Drinking Diaries
Longtime Dallas watering hole Stoneleigh P bridges generation between father and son
I don’t think it was until my sophomore year of college that I truly grasped the concept that my parents had been people before I was born. Obviously, there were hints. I knew where they had grown up, that they met at the University of Texas and they didn’t get married until 15 years after graduation. But all of that was like filler that only served to explain the time they wasted before they made me.
I can’t remember which I found first — the picture of my dad, on a boat in Key West, already balding but undeniably young, or the UT yearbook photo of my mom, the same age then as I was looking at her — but it was a revelation that these people, who most likely had the same dreams and fears that I have had in my youth, could have eventually gotten around to being, well, the boring people I considered them.
There they were, still hungry and ready for a world that they had just begun to experience. They began to transform from being my mom and dad into tangible, complicated individuals.
Whenever I walk in for a couple of rounds of pool and beers with friends, I can see my dad, as young as I am now, sitting in a booth with his coworkers, sharing stories and laughing as much as he ever laughs.
The first bar my dad and I ever shared in common, and it’s probably the only one if I think about it, is the Stoneleigh P. When I moved to Uptown a year ago, there were the bars I was already familiar with — like Idle Rich and Renfields and 6th Street — because that’s where every 23-year-old in Uptown goes.
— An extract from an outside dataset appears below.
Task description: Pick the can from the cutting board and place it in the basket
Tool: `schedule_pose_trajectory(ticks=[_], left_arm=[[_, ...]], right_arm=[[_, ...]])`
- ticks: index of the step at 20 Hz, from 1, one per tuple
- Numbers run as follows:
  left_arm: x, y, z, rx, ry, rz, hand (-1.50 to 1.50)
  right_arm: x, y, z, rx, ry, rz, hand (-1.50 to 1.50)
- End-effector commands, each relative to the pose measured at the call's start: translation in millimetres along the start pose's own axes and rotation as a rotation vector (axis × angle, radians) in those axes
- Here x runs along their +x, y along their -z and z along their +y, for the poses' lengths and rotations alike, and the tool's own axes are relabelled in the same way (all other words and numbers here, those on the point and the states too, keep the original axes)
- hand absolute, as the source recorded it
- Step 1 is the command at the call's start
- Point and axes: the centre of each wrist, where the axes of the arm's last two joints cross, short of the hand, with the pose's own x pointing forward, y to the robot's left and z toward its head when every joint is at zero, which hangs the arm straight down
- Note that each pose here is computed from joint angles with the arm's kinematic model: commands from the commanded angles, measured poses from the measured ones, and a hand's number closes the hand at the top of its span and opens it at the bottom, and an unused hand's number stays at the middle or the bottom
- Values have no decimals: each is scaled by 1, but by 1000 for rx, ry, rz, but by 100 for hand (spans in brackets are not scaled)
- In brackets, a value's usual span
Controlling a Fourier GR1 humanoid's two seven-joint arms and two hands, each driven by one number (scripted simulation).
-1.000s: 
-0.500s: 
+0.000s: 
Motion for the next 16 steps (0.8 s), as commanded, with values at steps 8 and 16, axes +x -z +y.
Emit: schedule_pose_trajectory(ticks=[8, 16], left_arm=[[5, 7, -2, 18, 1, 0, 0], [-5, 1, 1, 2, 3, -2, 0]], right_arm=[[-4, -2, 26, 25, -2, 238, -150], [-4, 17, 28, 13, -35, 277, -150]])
But just around the corner from my apartment, there was Stoneleigh P, a dark, seedy place that seemed to stick out from Uptown’s mantra of shots and long lines. The second night after I moved in, looking to go somewhere close, my roommate and I decided to try the P for some burgers and beers.
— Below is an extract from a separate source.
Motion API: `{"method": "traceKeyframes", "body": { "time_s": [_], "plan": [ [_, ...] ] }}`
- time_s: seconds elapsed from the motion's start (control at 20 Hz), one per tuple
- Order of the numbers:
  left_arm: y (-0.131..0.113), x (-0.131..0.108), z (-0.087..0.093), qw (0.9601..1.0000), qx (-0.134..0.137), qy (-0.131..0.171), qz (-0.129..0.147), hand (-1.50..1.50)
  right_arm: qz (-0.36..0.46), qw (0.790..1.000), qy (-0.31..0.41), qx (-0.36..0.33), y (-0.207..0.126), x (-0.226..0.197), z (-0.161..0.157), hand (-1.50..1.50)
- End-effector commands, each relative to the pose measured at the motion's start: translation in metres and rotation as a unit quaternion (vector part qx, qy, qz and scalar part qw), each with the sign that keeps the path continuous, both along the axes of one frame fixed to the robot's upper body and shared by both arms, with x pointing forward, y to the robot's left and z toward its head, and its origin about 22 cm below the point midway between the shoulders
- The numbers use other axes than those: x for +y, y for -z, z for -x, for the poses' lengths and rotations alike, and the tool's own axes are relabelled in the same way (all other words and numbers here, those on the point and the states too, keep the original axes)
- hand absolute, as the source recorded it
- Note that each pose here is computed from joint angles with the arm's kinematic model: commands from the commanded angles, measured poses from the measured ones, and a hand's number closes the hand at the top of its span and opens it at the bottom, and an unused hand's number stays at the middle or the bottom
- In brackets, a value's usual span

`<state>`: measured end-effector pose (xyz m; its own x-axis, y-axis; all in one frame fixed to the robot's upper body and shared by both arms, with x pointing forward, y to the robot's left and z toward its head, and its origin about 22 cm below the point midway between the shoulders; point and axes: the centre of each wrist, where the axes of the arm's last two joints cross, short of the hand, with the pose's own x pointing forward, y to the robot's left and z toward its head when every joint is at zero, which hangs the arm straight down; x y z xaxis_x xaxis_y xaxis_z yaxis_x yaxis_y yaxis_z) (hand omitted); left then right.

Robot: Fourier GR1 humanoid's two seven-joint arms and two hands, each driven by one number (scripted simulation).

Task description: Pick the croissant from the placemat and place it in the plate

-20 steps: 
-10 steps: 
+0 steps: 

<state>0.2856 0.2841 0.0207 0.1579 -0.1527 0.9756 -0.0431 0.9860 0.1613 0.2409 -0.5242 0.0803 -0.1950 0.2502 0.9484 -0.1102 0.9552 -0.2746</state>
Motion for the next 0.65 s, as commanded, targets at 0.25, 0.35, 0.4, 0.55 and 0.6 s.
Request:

A few weeks later, while I was visiting my parents, I asked my dad if he had ever heard of the P, because I had noticed that it’s been around since 1973. He laughed as much as my dad ever laughs and told me that the Stoneleigh P had been his favorite spot when he was in his 20s.
My dad missed the Mad Men era of advertising by about a decade, so there weren't as many three-martini lunches to be had, but he said that he and most of his coworkers would find themselves at the P, unwinding from the long hours of being junior account executives at the Bloom Agency.
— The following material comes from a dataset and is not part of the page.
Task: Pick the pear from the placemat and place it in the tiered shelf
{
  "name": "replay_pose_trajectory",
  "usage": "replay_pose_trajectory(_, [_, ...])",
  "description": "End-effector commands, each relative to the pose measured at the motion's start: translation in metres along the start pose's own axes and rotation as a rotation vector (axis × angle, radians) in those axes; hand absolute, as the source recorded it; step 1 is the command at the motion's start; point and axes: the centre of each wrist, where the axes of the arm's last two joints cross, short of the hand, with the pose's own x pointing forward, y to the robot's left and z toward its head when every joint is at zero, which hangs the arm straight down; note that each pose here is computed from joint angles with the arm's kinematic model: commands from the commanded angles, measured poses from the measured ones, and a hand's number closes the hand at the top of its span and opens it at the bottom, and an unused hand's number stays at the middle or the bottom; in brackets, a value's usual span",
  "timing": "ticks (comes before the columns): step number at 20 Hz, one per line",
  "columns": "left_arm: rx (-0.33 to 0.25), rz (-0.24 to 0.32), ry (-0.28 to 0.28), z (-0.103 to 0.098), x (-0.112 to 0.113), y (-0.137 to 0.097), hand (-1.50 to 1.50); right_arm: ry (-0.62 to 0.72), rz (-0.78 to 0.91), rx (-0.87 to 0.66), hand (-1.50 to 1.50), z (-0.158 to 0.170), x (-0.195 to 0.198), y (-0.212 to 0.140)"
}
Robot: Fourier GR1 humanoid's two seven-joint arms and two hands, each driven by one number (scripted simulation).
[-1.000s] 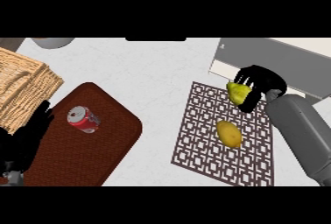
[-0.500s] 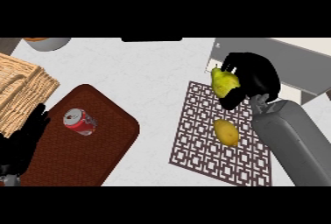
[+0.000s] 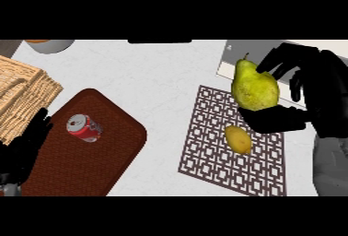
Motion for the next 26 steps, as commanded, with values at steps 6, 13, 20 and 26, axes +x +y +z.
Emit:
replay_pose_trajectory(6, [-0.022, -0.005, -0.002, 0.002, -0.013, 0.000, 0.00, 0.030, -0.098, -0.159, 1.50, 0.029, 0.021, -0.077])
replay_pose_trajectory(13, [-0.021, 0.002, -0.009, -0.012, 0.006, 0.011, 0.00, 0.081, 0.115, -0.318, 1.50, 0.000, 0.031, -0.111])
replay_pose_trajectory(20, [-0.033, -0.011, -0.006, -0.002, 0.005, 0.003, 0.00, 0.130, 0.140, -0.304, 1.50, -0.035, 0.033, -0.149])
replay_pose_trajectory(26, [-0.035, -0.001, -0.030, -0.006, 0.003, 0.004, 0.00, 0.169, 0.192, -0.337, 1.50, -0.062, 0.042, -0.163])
A few months ago, I met my dad at the P for lunch. He hadn’t been inside in nearly 20 years, he said, but it looked the same as he remembered it. He even swore that some of the old men up at the marble bar had been there the last time he was there.
We both had gumbo. I had a Franconia Wheat. He didn’t drink — pancreatitis had robbed him of that pleasure the year before in the kind of cyclical twists life is fond of introducing.
It’s that irony that stands strong in my mind. My father, who had always enjoyed a glass, lost alcohol because of alcohol, just as I was learning to enjoy it beyond the fraternity house. We never got to share a bar together, which, in my youthful opinion, is something of a right of passage.
But we have the P, in a way.
In a time when places have a troublesome tendency to exist for a blink of an eye, there’s something reassuring about how the P has maintained this corner of Uptown for more than 40 years, standing guard as young guns attempt in vain to establish themselves with gimmicks and false promises.
It is a time capsule that hold thousands of stories, including part of my father's and mine. Although we never were able to create memories there together, whenever I walk in for a couple of rounds of pool and beers with friends, I can see my dad, as young as I am now, sitting in a booth with his coworkers, sharing stories and laughing as much as he ever laughs.
It is not only a reminder that I am my parents’ child, but also that my parents were not always my parents. They had ambitions and hopes and fears and failures that shaped them along the way. And so, even though I cannot share a drink with my dad anymore, the Stoneleigh P gives me the closest approximation, and for that, I will carry the red neon sign with me wherever I go.